WHAT THE TASK ASKS: Using the line that contains "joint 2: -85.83" as the first line and the last line of the data as the final one, give every line in that range again exactly.

↓↓↓

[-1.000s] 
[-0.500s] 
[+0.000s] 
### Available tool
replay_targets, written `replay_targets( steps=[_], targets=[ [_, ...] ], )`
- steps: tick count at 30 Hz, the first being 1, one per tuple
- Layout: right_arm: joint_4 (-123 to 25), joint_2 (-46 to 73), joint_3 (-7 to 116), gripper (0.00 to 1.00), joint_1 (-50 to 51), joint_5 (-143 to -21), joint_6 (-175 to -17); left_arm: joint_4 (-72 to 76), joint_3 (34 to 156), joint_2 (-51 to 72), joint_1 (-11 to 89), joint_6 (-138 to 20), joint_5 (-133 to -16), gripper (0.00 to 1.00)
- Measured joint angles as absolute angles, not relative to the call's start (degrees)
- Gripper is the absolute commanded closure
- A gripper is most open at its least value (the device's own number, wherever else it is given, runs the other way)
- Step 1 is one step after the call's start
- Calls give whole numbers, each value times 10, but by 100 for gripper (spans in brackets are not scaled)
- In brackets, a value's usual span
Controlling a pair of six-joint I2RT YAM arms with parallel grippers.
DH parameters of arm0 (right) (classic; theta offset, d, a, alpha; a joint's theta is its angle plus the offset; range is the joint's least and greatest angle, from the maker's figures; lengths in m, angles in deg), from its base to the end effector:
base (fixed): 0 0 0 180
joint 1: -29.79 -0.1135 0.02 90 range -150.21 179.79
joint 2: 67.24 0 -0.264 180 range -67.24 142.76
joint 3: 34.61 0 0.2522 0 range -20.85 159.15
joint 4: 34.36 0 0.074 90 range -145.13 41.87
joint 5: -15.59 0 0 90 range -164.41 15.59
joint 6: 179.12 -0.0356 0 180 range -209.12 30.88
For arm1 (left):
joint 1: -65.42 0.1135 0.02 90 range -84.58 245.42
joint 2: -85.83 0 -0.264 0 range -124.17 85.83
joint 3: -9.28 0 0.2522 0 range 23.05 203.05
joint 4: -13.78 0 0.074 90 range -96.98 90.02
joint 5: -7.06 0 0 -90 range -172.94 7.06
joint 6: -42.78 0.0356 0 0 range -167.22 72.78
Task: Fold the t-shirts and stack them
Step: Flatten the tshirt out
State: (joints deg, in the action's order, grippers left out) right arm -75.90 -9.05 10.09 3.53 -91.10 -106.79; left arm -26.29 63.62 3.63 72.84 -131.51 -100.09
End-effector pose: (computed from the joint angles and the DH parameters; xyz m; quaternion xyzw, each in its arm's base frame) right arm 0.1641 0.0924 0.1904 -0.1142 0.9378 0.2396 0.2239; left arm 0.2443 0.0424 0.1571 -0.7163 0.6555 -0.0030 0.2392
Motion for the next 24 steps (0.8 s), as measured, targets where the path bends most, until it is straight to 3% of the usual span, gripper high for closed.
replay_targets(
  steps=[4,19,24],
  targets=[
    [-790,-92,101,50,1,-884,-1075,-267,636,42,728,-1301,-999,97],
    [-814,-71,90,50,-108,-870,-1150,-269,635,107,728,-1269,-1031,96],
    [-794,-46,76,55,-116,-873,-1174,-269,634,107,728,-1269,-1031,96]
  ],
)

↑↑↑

SOLUTION FOR THIS TASK:
joint 2: -85.83 0 -0.264 0 range -124.17 85.83
joint 3: -9.28 0 0.2522 0 range 23.05 203.05
joint 4: -13.78 0 0.074 90 range -96.98 90.02
joint 5: -7.06 0 0 -90 range -172.94 7.06
joint 6: -42.78 0.0356 0 0 range -167.22 72.78
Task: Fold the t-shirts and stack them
Step: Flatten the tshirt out
State: (joints deg, in the action's order, grippers left out) right arm -75.90 -9.05 10.09 3.53 -91.10 -106.79; left arm -26.29 63.62 3.63 72.84 -131.51 -100.09
End-effector pose: (computed from the joint angles and the DH parameters; xyz m; quaternion xyzw, each in its arm's base frame) right arm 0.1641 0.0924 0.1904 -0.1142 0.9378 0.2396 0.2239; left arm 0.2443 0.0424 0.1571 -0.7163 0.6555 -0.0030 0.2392
Motion for the next 24 steps (0.8 s), as measured, targets where the path bends most, until it is straight to 3% of the usual span, gripper high for closed.
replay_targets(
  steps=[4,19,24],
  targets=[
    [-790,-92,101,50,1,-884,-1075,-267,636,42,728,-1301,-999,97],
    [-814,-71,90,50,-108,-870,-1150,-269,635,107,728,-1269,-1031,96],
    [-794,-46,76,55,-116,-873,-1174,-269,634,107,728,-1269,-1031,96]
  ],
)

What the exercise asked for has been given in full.